2. Dataset: Dataset is like a pandas dataframe where each column is a DataArray

[link](https://comptools.climatematch.io/tutorials/W1D1_ClimateSystemOverview/student/W1D1_Tutorial1.html)

In [1]:
import numpy as np
import pandas as pd
import xarray as xr
import matplotlib.pyplot as plt
import seaborn as sns

#### DataArray object

In [2]:
tempdat = 283 + np.random.randn(3,2,4,2)
# tempdat

In [3]:
temperature = xr.DataArray(tempdat, dims = ["date", "lat", "lon", "height"])
temperature

In [4]:
temperature.shape

(3, 2, 4, 2)

In [5]:
times = pd.date_range("2020-05-22", periods=temperature.shape[0])
lat = np.linspace(-45, 45, temperature.shape[1])
lon = np.linspace(-45, 45, temperature.shape[2])
height = np.linspace(10, 30, temperature.shape[3])

In [6]:
temperature = xr.DataArray(tempdat, coords=[times, lat, lon, height], 
                           dims =["date", "lat", "lon", "height"])
temperature.attrs["units"] = "Kelvin"
temperature.attrs["name"] = "temperature"
temperature

#### Manipulation of the dataset Array does NOT preserve attributes

In [7]:
temperature = temperature *2 #- 15
temperature

#### Dataset object
A dataset object is a container for DataArrays with similar coordinates.

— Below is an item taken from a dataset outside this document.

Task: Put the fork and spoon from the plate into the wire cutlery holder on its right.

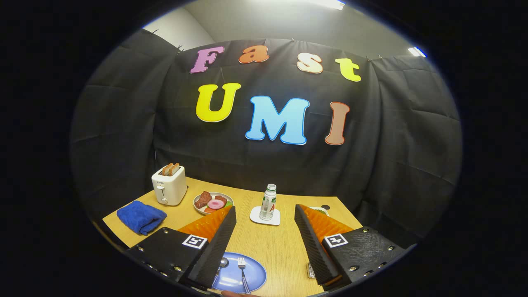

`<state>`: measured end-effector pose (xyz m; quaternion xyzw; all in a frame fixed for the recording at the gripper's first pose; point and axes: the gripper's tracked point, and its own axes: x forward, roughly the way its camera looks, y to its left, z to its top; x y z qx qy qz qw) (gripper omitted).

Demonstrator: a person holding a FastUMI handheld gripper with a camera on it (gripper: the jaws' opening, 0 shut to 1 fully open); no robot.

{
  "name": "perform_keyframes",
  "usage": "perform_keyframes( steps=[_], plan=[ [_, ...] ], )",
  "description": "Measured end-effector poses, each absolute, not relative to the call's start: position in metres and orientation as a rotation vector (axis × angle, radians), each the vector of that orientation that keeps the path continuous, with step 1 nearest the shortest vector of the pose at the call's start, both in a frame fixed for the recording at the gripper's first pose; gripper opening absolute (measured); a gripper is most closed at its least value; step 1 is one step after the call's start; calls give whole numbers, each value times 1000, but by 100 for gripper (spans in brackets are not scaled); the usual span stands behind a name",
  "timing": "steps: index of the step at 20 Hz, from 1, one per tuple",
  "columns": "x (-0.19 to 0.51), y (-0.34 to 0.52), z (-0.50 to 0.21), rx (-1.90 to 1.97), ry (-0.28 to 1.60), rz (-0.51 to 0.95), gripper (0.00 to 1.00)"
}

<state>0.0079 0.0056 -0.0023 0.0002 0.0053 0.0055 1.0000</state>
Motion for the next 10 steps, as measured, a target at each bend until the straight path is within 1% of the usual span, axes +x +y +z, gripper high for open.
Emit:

The coordinates don't have to be the same across DataArrays to construct a Dataset object (unlike what the tutorial says) but I imagine the utility of the dataset object is limited when the individual DataArrays are different in their coordinates

In [8]:
temperature.coords

Coordinates:
  * date     (date) datetime64[ns] 2020-05-22 2020-05-23 2020-05-24
  * lat      (lat) float64 -45.0 45.0
  * lon      (lon) float64 -45.0 -15.0 15.0 45.0
  * height   (height) float64 10.0 30.0

In [9]:
pressure = xr.DataArray(np.random.normal(1, 0.01, size=(temperature.shape)), 
                        coords = temperature.coords)
pressure.attrs["units"] = "atm"
pressure.attrs["name"] = "pressure"
pressure

In [10]:
info = xr.Dataset(data_vars = {"Temperature": temperature, "Pressure": pressure})
info

#### Can individual dataArrays in a Dataset have different coordinates and/or dimensions?

In [11]:
humidity = xr.DataArray(np.random.normal(50, 10, size=(3,2,3)))
info["humidity"] = humidity

In [12]:
info

#### Data selection and slicing

Numpy-like selection works but there are more advanced methods of selection using `sel()`, `interp()` and `loc()`

In [13]:
first_array = temperature[1,:,:]
first_array

In [16]:
first_array = temperature.sel(date="2020-05-23")
first_array

In [19]:
interpolated_temp = temperature.sel(date="2020-05-24", method="nearest")
interpolated_temp

In [28]:
temperature.sel(date=slice("2020-05-22", "2020-05-24"), 
                lon=slice(-40,4),
                lat = slice(-20,10)
               )

In [29]:
temperature.sel(lon=slice(-40,4),
                date=slice("2020-05-22", "2020-05-24"), 
                
               )

Same thing can be done with loc but without specifying the names and has to be in the right order

In [31]:
temperature.loc["2020-05-22":"2020-05-24", -40:40]